_To do:_
Your task is to copy the lines of the data below from the line holding "Locate the golden tiger" through the line holding "Locate the golden dragon", inclusive, exactly and with nothing added.

_Entries taken from a collection:_
......

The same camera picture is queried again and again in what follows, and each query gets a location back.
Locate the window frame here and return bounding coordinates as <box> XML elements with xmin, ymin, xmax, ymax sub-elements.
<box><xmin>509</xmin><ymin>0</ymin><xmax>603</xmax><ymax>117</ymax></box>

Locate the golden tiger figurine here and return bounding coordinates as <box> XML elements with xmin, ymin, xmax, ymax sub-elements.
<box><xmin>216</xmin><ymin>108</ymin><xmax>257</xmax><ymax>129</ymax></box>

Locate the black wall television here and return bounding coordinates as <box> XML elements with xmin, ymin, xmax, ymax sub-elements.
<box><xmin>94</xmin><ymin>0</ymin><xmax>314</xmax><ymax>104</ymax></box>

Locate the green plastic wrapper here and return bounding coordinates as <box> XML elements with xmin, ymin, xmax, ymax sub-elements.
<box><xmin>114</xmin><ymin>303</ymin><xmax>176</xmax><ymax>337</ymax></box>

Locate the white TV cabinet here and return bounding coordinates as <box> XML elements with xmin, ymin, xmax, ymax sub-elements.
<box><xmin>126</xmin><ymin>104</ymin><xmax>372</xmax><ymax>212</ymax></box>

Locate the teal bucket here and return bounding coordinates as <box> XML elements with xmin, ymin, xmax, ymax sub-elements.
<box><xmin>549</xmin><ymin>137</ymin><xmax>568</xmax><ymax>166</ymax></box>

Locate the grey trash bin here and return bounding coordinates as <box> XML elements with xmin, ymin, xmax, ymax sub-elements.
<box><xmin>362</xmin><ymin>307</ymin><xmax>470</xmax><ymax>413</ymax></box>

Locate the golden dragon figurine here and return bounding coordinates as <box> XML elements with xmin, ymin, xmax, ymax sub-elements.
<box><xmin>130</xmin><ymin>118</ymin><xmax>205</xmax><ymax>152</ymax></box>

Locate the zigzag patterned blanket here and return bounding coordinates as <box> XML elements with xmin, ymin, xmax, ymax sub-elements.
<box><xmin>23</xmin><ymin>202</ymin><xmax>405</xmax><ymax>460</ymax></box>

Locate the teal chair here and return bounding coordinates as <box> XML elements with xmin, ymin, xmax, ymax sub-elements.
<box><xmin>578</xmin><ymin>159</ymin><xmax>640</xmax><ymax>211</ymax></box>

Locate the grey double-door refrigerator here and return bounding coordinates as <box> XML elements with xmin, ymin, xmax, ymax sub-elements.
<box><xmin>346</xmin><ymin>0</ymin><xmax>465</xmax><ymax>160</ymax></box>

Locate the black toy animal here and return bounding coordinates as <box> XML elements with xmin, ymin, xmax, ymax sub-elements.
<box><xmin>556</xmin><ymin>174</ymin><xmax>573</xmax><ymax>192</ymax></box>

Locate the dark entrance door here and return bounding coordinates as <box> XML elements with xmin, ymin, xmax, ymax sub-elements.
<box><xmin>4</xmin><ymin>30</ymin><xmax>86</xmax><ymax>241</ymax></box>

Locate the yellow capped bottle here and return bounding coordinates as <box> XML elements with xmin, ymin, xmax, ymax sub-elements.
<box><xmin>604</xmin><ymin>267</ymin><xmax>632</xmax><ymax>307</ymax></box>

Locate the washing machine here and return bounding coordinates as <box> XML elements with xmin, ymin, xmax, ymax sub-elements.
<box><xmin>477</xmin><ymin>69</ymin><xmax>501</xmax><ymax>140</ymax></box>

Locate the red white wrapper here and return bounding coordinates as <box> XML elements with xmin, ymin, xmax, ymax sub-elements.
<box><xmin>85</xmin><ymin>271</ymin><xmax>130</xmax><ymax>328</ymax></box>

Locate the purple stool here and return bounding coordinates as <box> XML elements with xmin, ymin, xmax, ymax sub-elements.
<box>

......

_Solution to this exercise:_
Locate the golden tiger figurine here and return bounding coordinates as <box> XML elements with xmin, ymin, xmax, ymax sub-elements.
<box><xmin>216</xmin><ymin>108</ymin><xmax>257</xmax><ymax>129</ymax></box>

Locate the black wall television here and return bounding coordinates as <box> XML elements with xmin, ymin, xmax, ymax sub-elements.
<box><xmin>94</xmin><ymin>0</ymin><xmax>314</xmax><ymax>104</ymax></box>

Locate the green plastic wrapper here and return bounding coordinates as <box> XML elements with xmin, ymin, xmax, ymax sub-elements.
<box><xmin>114</xmin><ymin>303</ymin><xmax>176</xmax><ymax>337</ymax></box>

Locate the white TV cabinet here and return bounding coordinates as <box> XML elements with xmin, ymin, xmax, ymax sub-elements.
<box><xmin>126</xmin><ymin>104</ymin><xmax>372</xmax><ymax>212</ymax></box>

Locate the teal bucket here and return bounding coordinates as <box> XML elements with xmin, ymin, xmax, ymax sub-elements.
<box><xmin>549</xmin><ymin>137</ymin><xmax>568</xmax><ymax>166</ymax></box>

Locate the grey trash bin here and return bounding coordinates as <box> XML elements with xmin, ymin, xmax, ymax sub-elements.
<box><xmin>362</xmin><ymin>307</ymin><xmax>470</xmax><ymax>413</ymax></box>

Locate the golden dragon figurine here and return bounding coordinates as <box> XML elements with xmin, ymin, xmax, ymax sub-elements.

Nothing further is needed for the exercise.